Recompute the root from the leaf, the index, and the co-path. This is $\log_2 N$ Poseidon hashes. On Solana with the sol_poseidon syscall, that’s roughly $26 \times 1500 = 39{,}000$ compute units at $h = 26$ .
Compare the recomputed root against a recent canonical root stored on-chain. Light Protocol keeps a sliding window of recent roots (the rolling-hash update buffer) so that proofs constructed against a root from 5-10 slots ago still verify. This is what makes high-throughput compressed accounts work — you can’t force every prover to re-derive a proof on every slot tick.

The on-chain program does not store the leaves. It does not store the inner nodes. It stores the root and the change history, period. The state-cost difference between “32 bytes on chain plus an indexer” and “32 KB per account” is the entire reason ZK Compression got to mainnet on Solana.

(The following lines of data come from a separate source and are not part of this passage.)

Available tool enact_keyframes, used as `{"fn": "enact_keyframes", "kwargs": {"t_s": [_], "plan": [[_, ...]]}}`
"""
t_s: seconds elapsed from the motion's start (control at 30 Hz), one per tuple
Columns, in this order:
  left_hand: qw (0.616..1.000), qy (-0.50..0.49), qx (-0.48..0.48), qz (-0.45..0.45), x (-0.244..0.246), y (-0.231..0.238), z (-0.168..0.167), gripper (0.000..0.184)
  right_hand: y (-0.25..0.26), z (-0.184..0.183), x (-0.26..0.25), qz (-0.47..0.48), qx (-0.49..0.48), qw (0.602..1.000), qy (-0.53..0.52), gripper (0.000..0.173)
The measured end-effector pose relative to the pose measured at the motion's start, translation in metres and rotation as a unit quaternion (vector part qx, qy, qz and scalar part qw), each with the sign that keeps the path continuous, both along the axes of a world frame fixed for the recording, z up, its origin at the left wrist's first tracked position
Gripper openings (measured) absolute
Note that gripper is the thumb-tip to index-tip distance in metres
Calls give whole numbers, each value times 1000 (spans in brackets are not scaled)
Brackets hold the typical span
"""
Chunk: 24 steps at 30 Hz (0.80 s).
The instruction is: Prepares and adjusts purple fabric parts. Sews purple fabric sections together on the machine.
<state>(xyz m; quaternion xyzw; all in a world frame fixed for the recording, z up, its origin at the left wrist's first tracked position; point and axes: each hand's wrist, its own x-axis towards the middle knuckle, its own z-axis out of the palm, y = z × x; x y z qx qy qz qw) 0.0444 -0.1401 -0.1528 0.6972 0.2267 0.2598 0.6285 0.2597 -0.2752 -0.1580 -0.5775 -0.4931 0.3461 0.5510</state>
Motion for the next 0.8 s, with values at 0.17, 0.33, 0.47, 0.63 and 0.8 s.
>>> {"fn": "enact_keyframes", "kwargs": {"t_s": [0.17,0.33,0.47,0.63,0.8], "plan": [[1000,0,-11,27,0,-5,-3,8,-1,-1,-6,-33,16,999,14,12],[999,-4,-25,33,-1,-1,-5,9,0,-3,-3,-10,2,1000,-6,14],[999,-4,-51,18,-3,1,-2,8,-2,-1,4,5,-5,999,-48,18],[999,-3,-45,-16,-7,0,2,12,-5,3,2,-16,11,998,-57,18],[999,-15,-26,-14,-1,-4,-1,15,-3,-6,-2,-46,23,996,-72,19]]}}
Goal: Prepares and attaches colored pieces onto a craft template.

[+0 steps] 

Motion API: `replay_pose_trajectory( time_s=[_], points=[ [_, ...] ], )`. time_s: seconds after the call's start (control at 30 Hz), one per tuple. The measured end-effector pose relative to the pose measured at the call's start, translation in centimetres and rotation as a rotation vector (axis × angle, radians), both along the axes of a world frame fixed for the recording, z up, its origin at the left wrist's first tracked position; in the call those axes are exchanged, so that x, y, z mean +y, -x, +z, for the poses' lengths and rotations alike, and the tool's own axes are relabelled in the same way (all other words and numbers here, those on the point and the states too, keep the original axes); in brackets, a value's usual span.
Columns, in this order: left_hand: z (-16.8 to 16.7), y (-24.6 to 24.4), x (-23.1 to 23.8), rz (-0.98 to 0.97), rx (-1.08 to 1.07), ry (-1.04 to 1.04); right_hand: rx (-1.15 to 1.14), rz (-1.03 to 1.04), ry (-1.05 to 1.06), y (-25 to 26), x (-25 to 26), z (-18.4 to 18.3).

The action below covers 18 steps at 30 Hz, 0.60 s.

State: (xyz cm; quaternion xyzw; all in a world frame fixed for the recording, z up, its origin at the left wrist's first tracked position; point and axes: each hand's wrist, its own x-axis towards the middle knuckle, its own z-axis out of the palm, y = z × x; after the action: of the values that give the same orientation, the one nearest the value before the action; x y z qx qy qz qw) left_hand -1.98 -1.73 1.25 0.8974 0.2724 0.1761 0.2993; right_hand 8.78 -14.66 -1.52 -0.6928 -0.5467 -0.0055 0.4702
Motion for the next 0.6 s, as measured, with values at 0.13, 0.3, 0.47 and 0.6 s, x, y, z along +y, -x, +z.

What lives where, in the ZERA stack

To make this concrete:

crates/zera-sdk-core/src/merkle.rs        # Rust prover-side path construction
crates/zera-sdk-onchain/src/lib.rs        # on-chain root verification
packages/sdk/src/merkle.ts                # JS path construction (browser wallet)
programs/zeraswap/src/state.rs            # commitment-tree state account layout

All four read the same Poseidon parameters (see the Pedersen post for why we have four implementations of Poseidon and how they’re cross-validated). The same way the Poseidon hash has to agree byte-for-byte across the four implementations, the Merkle tree construction has to agree on:

Leaf encoding (which fields go into the leaf hash, in what order)
Internal node encoding (left || right, both 32 bytes, big-endian)
Default-leaf hash for empty subtrees (Light Protocol uses Poseidon of zero; we match)
Root format (single 32-byte field element)

If any of these drift, the prover and verifier disagree silently and the protocol stops accepting proofs. We have integration tests in tests/merkle_cross_impl.rs that build the same tree from the JS and Rust sides and assert equality at every level. They run in CI on every commit.

Where this leaves the design space

The thing I keep coming back to: a Merkle tree is the cheapest possible primitive for “prove this thing is in this set” with a logarithmic-size proof. There is no clever lattice, no exotic accumulator, that comes close on the cost-per-byte budget Solana imposes. Verkle trees are interesting on paper and impractical in production for this surface (the polynomial commitment overhead dominates at the leaf counts we care about). KZG-based vector commitments are interesting for trusted-setup-tolerant rollups and overkill for a privacy pool.

So the answer is the boring one. A balanced binary Merkle tree, height 26, Poseidon hash, default-zero subtrees, sliding window of 32 recent roots. It is what Light Protocol shipped, what zera-sdk ships, and what every serious Solana privacy stack will ship through the rest of the decade. The interesting work is in the layers above (the SNARK that uses the inclusion proof, the nullifier set that enforces single-spend, the curve choice underneath the hash) — see the curve post for that.